- Source material -
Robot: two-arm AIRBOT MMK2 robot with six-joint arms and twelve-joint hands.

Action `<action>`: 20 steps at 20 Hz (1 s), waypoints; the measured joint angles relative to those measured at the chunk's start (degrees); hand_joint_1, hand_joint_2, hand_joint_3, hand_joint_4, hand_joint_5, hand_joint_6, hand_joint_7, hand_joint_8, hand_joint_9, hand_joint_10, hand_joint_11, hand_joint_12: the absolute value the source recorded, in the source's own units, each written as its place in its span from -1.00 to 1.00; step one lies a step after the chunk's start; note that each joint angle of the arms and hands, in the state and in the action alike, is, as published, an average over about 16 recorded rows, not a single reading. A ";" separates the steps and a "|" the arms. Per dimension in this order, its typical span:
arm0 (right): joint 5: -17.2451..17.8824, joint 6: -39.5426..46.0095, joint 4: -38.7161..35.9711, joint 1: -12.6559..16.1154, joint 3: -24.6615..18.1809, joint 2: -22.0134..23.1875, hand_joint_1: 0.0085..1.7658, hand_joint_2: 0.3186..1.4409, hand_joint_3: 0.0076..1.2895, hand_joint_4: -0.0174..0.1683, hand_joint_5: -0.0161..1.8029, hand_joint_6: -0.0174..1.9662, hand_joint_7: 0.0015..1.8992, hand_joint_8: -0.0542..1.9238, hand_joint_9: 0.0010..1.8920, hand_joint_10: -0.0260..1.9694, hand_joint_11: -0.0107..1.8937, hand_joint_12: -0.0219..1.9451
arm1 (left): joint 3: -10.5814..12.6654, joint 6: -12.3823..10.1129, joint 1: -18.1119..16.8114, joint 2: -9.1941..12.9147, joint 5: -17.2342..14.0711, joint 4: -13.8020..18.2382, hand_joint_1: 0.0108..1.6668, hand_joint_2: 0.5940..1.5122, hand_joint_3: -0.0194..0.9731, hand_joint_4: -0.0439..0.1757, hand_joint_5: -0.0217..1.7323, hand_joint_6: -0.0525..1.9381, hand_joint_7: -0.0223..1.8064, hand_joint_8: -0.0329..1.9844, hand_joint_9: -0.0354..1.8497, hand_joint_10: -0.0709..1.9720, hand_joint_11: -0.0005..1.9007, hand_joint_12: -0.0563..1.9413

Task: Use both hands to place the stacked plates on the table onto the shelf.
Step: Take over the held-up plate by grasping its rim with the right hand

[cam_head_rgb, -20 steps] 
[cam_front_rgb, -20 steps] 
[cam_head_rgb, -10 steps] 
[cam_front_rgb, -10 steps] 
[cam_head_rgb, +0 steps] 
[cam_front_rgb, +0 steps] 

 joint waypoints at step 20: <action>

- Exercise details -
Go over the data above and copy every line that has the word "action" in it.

- Written response -
Action `<action>`: 20 steps at 20 Hz (1 s), waypoints; the measured joint angles relative to those measured at the chunk's start (degrees); hand_joint_1, hand_joint_2, hand_joint_3, hand_joint_4, hand_joint_5, hand_joint_6, hand_joint_7, hand_joint_8, hand_joint_9, hand_joint_10, hand_joint_11, hand_joint_12: the absolute value the source recorded, in the source's own units, each written as its place in its span from -1.00 to 1.00; step one lies a step after the chunk's start; note that each joint angle of the arms and hands, in the state and in the action alike, is, as published, an average over about 16 recorded rows, not a single reading. A ";" separates the steps and a "|" the arms. Per dimension in this order, its typical span:
 joint waypoints at step 20: <action>

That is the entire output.